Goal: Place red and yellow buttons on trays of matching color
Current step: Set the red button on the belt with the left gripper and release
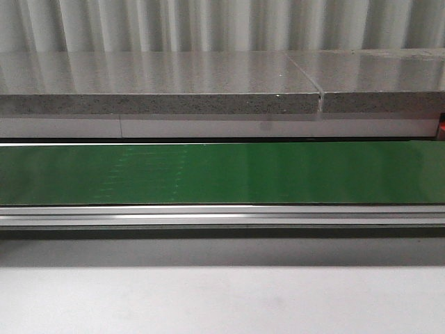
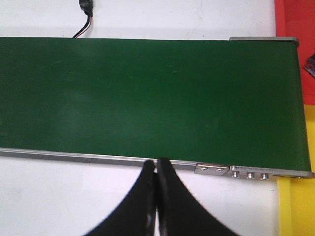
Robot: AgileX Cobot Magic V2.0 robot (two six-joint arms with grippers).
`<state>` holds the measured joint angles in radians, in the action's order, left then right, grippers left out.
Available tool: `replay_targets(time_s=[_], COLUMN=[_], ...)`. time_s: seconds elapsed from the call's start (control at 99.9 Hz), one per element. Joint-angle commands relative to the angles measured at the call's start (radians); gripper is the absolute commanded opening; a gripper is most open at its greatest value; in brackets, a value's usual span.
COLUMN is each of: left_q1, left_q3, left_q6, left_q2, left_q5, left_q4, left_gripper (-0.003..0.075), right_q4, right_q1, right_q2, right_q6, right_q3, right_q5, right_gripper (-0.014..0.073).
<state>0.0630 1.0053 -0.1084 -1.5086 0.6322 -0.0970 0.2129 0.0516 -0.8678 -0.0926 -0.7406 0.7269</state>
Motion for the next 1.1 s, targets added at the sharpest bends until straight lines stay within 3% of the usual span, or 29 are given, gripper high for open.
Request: replay_targets(time_s=[0.0, 0.57, 0.841, 1.091], left_q1=[-0.007, 0.024, 0.222, 0.405], left_q3=[0.032, 0.032, -0.013, -0.167], left_q6=[0.023, 0.065, 0.021, -0.017], left_q2=[0.04, 0.299, 0.303, 0.303], left_q5=[-0.029, -0.072, -0.09, -0.178], left_q4=[-0.031, -0.053, -0.053, -0.053], left_gripper=[0.0615, 0.0609, 0.0609, 0.0609], right_q4=[0.005, 0.005, 0.005, 0.005], right_q1=[-0.001, -0.001, -0.001, -0.001], right_q2=[0.012, 0.012, 0.012, 0.012], right_q6=[-0.01, -0.01, -0.01, -0.01], right_q3=[-0.027, -0.027, -0.027, -0.027], right_q5=[-0.055, -0.055, -0.055, -0.055], right_gripper=[-0.0067, -0.0067, -0.0067, -0.0067])
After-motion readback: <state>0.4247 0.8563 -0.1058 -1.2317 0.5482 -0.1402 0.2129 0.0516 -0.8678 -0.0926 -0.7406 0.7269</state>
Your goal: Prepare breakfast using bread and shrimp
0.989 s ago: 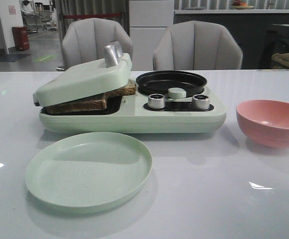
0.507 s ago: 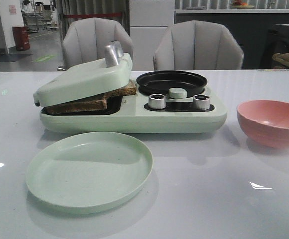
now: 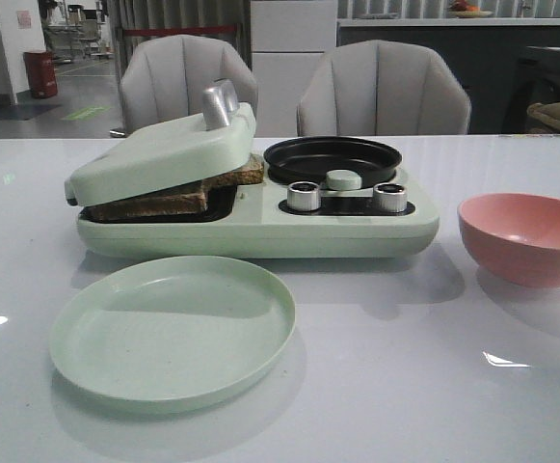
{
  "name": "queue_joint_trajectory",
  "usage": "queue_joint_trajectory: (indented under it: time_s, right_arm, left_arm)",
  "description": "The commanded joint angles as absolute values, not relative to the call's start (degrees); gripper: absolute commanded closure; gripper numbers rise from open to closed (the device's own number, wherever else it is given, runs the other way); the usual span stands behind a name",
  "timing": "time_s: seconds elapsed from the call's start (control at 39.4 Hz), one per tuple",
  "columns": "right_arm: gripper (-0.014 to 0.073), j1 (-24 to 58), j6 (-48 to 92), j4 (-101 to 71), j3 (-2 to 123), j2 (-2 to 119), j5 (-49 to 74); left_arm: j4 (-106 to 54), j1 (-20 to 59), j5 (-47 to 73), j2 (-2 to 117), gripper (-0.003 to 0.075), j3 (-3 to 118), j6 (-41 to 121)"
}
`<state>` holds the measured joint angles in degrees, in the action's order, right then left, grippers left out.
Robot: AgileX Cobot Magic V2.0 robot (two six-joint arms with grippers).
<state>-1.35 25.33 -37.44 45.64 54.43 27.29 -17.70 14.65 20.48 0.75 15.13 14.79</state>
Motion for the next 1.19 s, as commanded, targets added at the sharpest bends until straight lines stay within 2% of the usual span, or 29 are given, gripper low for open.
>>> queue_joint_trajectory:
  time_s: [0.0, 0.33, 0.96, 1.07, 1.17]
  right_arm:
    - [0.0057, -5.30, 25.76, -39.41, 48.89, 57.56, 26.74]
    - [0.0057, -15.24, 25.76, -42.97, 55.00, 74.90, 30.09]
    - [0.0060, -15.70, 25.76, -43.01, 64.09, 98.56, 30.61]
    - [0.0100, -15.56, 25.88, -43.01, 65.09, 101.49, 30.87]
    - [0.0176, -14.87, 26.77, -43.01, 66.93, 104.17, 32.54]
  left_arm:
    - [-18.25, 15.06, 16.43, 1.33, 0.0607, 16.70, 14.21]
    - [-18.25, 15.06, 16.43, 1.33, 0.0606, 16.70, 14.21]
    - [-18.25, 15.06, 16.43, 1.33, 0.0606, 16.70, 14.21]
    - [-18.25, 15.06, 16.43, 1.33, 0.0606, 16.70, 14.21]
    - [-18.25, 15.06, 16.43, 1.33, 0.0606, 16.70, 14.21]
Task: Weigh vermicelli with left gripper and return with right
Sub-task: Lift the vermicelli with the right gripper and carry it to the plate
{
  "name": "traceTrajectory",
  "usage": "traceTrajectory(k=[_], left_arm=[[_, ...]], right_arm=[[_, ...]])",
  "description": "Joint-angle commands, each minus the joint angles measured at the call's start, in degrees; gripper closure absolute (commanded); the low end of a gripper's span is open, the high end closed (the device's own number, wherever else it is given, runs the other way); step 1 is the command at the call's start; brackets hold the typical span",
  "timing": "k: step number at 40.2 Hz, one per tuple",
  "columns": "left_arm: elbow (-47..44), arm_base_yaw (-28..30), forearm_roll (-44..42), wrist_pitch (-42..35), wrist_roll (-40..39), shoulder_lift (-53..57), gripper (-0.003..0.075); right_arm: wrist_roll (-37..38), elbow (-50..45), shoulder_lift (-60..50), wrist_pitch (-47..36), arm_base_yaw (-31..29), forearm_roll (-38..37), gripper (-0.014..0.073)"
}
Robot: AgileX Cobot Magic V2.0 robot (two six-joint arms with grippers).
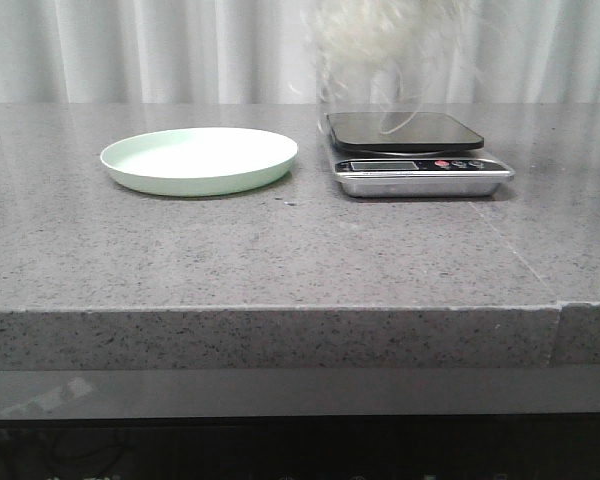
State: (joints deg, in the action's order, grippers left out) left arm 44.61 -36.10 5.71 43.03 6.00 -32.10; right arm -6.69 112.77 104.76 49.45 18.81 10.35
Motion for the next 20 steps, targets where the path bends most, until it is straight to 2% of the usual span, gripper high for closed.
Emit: traceTrajectory(k=[1,13,20], left_arm=[[1.31,0.15,0.87,-4.4,-0.17,-0.09,0.03],[1.31,0.15,0.87,-4.53,-0.17,-0.09,0.03],[1.31,0.15,0.87,-4.53,-0.17,-0.09,0.03]], right_arm=[[-0.48,4.31,-3.91,-5.3,2.26,2.92,0.0436],[-0.48,5.67,-2.88,-19.21,11.79,3.5,0.0436],[-1.83,5.73,0.71,-23.54,14.87,3.45,0.0436]])
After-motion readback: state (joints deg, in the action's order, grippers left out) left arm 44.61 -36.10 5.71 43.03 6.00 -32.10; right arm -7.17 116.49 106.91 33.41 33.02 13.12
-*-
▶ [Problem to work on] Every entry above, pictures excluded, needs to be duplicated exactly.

▶ [Problem solution]
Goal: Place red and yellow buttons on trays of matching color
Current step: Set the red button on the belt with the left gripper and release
Robot: AgileX Cobot Magic V2.0 robot (two six-joint arms with grippers).
`<state>` holds the measured joint angles in radians, in the action's order, left then right, grippers left out.
Available tool: `replay_targets(time_s=[_], COLUMN=[_], ...)`. time_s: seconds elapsed from the call's start (control at 99.9 Hz), one per element. Joint-angle commands relative to the angles measured at the call's start (radians); gripper is the absolute commanded opening; a gripper is most open at its greatest value; in brackets, a value's usual span.
COLUMN is each of: left_q1, left_q3, left_q6, left_q2, left_q5, left_q4, left_gripper (-0.003..0.075), right_q4, right_q1, right_q2, right_q6, right_q3, right_q5, right_gripper (-0.014..0.073).
<state>0.0630 1.0053 -0.1084 -1.5086 0.6322 -0.0970 0.2129 0.0516 -0.8678 -0.0926 -0.7406 0.7269</state>
Motion for the next 1.1 s, targets added at the sharpest bends until straight lines stay within 3% of the usual span, or 29 are given, gripper high for open.
Request: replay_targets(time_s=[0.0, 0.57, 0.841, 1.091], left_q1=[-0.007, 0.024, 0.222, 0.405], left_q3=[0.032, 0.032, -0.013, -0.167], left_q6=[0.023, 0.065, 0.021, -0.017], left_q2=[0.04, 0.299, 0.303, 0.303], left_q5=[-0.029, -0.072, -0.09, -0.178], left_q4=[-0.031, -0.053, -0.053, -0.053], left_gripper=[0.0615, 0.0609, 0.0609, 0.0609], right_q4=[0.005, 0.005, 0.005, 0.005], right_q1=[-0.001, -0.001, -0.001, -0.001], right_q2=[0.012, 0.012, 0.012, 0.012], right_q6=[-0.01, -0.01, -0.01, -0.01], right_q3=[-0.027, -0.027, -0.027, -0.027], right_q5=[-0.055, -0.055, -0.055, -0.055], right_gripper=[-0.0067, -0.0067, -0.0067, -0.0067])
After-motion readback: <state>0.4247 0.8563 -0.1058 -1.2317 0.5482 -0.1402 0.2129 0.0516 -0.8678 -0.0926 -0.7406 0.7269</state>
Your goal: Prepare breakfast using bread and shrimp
0.989 s ago: 
0.507 s ago: 
now: 
{
  "name": "queue_joint_trajectory",
  "usage": "queue_joint_trajectory: (indented under it: time_s, right_arm, left_arm)",
  "description": "The commanded joint angles as absolute values, not relative to the call's start (degrees); gripper: absolute commanded closure; gripper numbers rise from open to closed (the device's own number, wherever else it is given, runs the other way); the usual span stands behind a name",
  "timing": "time_s: seconds elapsed from the call's start (control at 39.4 Hz), one per tuple",
  "columns": "right_arm: gripper (-0.014 to 0.073), j1 (-24 to 58), j6 (-48 to 92), j4 (-101 to 71), j3 (-2 to 123), j2 (-2 to 119), j5 (-49 to 74); left_arm: j4 (-106 to 54), j1 (-20 to 59), j5 (-47 to 73), j2 (-2 to 117), gripper (-0.003 to 0.075), j3 (-3 to 118), j6 (-41 to 121)"
}
`<state>` holds the measured joint angles in degrees, in the action's order, right then left, grippers left out.
Robot: AgileX Cobot Magic V2.0 robot (two six-joint arms with grippers).
<state>-1.35 25.33 -37.44 45.64 54.43 27.29 -17.70 14.65 20.48 0.75 15.13 14.79</state>
Motion for the next 1.19 s, as commanded, targets added at the sharpest bends until straight lines stay within 2% of the usual span, or 29 are given, gripper low for open.
>>> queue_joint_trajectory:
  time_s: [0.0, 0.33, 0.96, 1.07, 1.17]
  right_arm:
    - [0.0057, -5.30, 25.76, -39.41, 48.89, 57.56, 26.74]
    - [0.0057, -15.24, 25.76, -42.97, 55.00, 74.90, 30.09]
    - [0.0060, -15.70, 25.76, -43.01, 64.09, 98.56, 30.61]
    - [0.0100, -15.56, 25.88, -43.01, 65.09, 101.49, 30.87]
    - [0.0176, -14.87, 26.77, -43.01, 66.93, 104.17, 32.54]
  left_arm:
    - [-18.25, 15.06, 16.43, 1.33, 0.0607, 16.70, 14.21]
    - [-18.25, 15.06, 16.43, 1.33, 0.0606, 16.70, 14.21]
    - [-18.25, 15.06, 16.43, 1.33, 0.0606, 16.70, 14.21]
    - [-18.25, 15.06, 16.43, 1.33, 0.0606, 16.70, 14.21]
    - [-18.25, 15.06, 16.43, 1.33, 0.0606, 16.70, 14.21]
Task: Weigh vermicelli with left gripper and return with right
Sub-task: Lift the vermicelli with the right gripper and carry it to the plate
{
  "name": "traceTrajectory",
  "usage": "traceTrajectory(k=[_], left_arm=[[_, ...]], right_arm=[[_, ...]])",
  "description": "Joint-angle commands, each minus the joint angles measured at the call's start, in degrees; gripper closure absolute (commanded); the low end of a gripper's span is open, the high end closed (the device's own number, wherever else it is given, runs the other way); step 1 is the command at the call's start; brackets hold the typical span",
  "timing": "k: step number at 40.2 Hz, one per tuple",
  "columns": "left_arm: elbow (-47..44), arm_base_yaw (-28..30), forearm_roll (-44..42), wrist_pitch (-42..35), wrist_roll (-40..39), shoulder_lift (-53..57), gripper (-0.003..0.075); right_arm: wrist_roll (-37..38), elbow (-50..45), shoulder_lift (-60..50), wrist_pitch (-47..36), arm_base_yaw (-31..29), forearm_roll (-38..37), gripper (-0.014..0.073)"
}
Robot: AgileX Cobot Magic V2.0 robot (two six-joint arms with grippers).
State: (joints deg, in the action's order, grippers left out) left arm 44.61 -36.10 5.71 43.03 6.00 -32.10; right arm -6.69 112.77 104.76 49.45 18.81 10.35
Motion for the next 20 steps, targets where the path bends most, until it is straight to 2% of the usual span, gripper high for closed.
Emit: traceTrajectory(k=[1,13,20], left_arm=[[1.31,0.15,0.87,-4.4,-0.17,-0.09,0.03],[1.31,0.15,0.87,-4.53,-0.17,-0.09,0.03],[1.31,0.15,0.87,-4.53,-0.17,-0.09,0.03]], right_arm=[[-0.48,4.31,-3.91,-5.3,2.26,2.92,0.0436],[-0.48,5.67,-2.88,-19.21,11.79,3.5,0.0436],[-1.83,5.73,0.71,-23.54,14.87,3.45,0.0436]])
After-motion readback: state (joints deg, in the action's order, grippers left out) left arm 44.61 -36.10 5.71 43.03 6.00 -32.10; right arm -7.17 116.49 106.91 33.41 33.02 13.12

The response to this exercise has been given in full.